Un très beau spectacle pour une si horrible histoire.

Sur un plateau, d'immenses feuilles blanches se courent après, tant au sol que sur les murs. Elles cherchent à échapper à on ne sait qui et on ne sait quoi, posant  déjà le questionnement du récit. Un piano est placé dans le fond et un homme est en marche. D'une démarche très lente, celle d'un homme épuisé. Les pages s'éclairent, les notes s’égrènent et l'homme parle. Récit d'un Juif,  Primo Levi, qui revient des camps de la mort, il a vécu et survécu à l’innommable.

À partir du texte de Primo Levi « Si c'est un homme » et de l'oratorio  «Les Sept Dernières Paroles du Christ en Croix » commandé à  Joseph Haydn pour la semaine sainte, Serge Barbuccia a créé un spectacle d'une intensité remarquable, dans la sobriété et la pureté. Rencontre insolite de deux univers si proches.

Paroles d'un homme qui a subi l'impensable, qui a été traité comme inexistant, qui a survécu au pire, qui a du faire comme si cela n'avait pas existé. Il a vécu une mort lente, une tentative d'effacement physique inimaginable, l'humiliation morale, le déni de l'être, le retour au néant.
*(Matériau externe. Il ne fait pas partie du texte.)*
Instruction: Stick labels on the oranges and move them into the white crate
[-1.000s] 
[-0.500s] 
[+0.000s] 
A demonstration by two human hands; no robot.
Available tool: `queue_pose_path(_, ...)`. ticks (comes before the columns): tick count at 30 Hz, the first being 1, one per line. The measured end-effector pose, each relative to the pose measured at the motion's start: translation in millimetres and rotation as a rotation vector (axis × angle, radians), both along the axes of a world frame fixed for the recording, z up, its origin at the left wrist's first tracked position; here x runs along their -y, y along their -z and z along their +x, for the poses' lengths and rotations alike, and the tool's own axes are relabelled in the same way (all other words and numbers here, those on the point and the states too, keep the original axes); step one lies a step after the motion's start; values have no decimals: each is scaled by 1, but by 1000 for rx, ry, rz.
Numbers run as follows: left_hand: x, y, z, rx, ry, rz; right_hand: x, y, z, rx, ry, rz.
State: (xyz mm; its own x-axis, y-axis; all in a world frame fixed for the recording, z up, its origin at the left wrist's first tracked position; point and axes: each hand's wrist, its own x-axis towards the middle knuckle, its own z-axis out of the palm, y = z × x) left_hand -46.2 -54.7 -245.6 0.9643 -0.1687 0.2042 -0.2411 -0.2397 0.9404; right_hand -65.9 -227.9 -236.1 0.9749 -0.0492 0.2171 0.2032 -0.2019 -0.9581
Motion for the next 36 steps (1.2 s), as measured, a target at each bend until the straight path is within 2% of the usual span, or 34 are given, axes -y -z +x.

Dans cette pièce tout est malheureusement beau, d'une beauté déchirante, qui nous pousse au fond de nous même, qui arrache nos larmes.

Sylvie Kajman a illustré cette pièce d'acryliques où des personnages aux regards perdus nous plongent dans un univers que l'on aurait tant aimé qu'il n'exista pas.
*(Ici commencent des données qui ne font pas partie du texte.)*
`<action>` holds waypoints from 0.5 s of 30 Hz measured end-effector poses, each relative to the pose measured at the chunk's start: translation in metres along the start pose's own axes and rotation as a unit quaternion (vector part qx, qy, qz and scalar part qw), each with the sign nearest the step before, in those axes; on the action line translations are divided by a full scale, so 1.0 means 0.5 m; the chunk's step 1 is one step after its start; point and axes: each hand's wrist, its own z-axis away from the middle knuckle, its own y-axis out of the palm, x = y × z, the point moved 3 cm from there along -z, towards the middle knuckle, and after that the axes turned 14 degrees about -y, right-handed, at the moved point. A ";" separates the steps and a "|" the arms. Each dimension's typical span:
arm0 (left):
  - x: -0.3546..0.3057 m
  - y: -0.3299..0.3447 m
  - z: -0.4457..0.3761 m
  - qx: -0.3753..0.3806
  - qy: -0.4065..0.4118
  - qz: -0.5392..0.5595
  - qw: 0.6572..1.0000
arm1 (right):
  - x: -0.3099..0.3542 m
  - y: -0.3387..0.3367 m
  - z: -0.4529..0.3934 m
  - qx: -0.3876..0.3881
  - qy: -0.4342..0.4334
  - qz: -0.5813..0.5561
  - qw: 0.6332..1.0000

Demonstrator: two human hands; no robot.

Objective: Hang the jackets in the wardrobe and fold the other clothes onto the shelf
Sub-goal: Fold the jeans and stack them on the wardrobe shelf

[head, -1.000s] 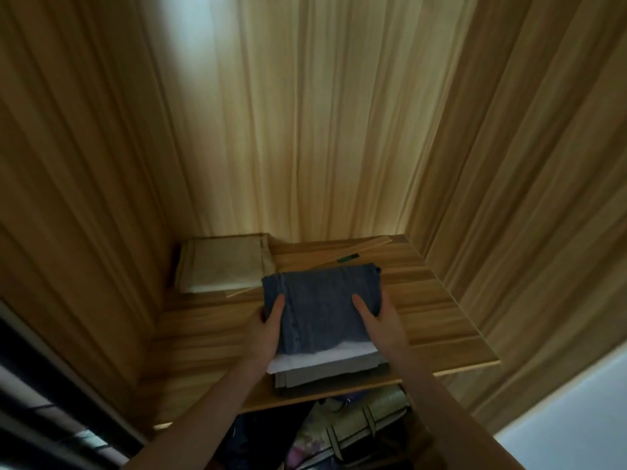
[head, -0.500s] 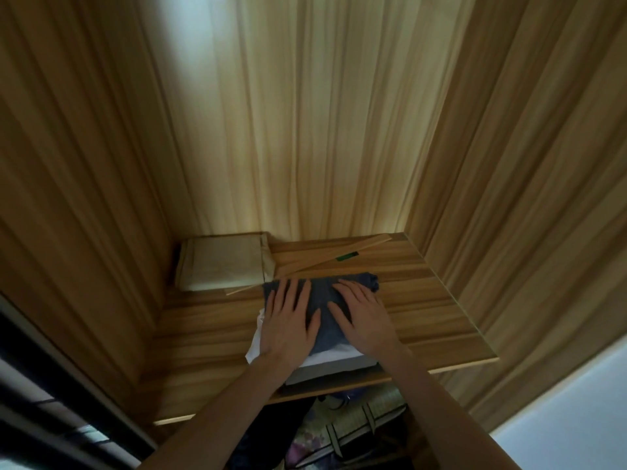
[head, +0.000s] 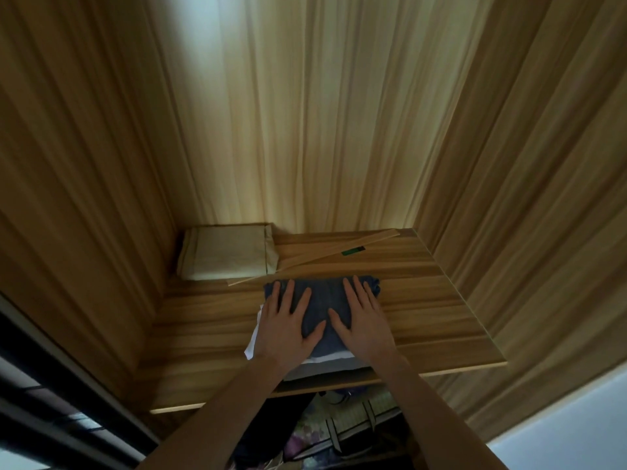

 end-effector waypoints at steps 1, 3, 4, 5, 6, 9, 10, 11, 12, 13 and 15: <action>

Les notes interprétées par Roland Conil apportent un dédoublement de récit, une fuite parfois, une échappatoire aussi, une respiration salutaire.

Serge Barbuccia est sobre, là, juste comme il faut , tout en retenue, en émotion à la lisière des larmes .

Une pièce bouleversante montée et interprétée avec justesse.